WHAT IS NEEDED — Every line below between the one holding "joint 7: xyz" and the one holding "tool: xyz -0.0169", inclusive, should be copied exactly, and no other line.

SUPPLIED MATERIAL —
========================================================================

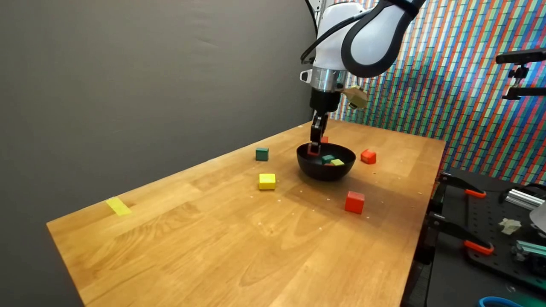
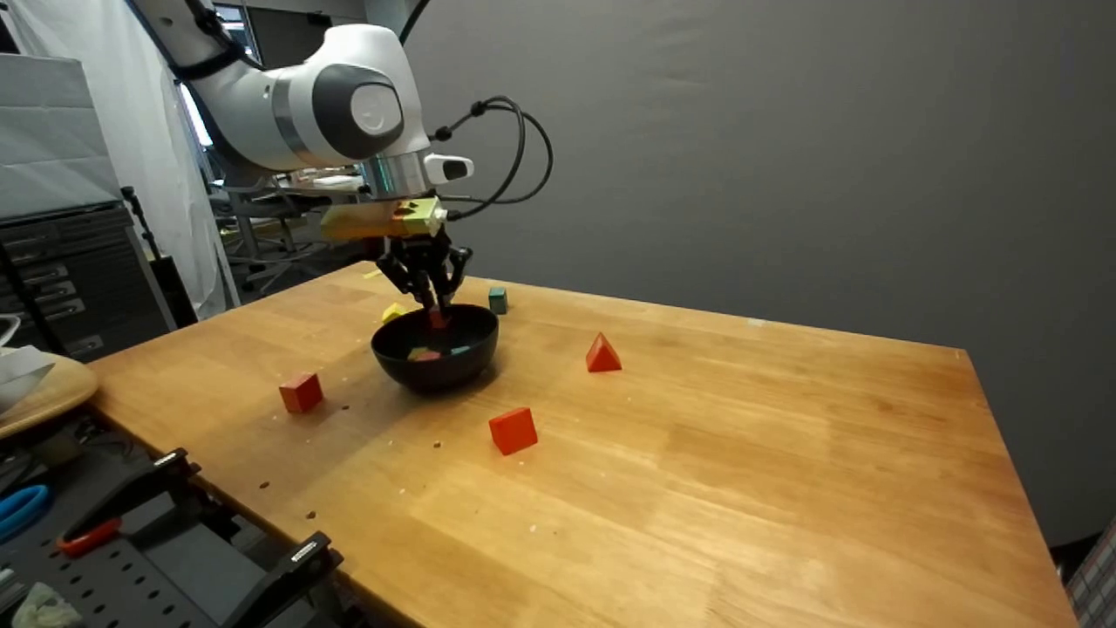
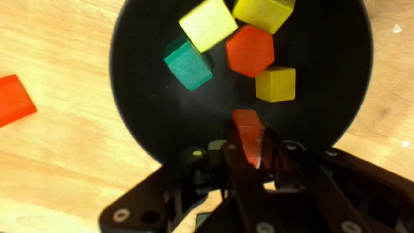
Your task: Move the blocks in the black bowl and put them around the bowl
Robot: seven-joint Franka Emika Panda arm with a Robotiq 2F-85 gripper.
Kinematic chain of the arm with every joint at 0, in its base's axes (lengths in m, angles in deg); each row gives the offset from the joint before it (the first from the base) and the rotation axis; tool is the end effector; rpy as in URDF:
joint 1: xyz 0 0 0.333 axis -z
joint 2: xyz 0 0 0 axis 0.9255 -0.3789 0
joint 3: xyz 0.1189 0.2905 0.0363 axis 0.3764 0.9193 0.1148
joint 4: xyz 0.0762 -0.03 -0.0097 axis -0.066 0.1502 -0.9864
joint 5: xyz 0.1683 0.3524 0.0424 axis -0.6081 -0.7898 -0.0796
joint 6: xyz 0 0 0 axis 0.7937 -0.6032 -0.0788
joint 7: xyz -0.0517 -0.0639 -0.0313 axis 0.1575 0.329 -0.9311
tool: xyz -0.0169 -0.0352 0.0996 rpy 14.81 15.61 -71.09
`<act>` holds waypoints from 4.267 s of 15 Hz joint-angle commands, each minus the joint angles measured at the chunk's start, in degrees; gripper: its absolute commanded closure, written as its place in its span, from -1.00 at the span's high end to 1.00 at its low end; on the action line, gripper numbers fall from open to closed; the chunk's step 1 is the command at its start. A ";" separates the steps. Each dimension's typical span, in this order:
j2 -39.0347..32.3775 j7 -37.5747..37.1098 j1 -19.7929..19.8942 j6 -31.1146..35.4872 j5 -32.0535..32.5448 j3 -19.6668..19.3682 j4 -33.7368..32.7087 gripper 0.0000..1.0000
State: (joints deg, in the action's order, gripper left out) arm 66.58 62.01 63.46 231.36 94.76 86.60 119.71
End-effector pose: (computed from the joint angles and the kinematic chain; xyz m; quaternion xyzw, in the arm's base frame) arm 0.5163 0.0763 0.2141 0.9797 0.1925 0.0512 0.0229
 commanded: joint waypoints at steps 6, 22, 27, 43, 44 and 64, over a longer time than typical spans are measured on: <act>23.12 -5.83 -1.51 -4.94 -1.50 0.71 24.69 -0.77; -0.81 -12.35 -1.03 25.34 -12.16 -0.03 23.89 0.06; 0.01 -11.73 -0.76 22.57 -11.81 0.54 23.50 0.32; 17.45 -18.97 -5.04 13.52 8.97 -14.46 21.64 1.00; 17.46 -18.97 -5.03 13.45 8.97 -14.42 21.78 1.00; -12.10 -21.40 -6.98 -0.52 1.20 -11.56 -9.70 1.00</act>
State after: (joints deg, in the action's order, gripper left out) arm 57.05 43.20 58.28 233.87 94.44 77.14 114.18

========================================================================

OUTPUT FOR THIS EXERCISE —
joint 7: xyz -0.0517 -0.0639 -0.0313 axis 0.1575 0.329 -0.9311
tool: xyz -0.0169 -0.0352 0.0996 rpy 14.81 15.61 -71.09

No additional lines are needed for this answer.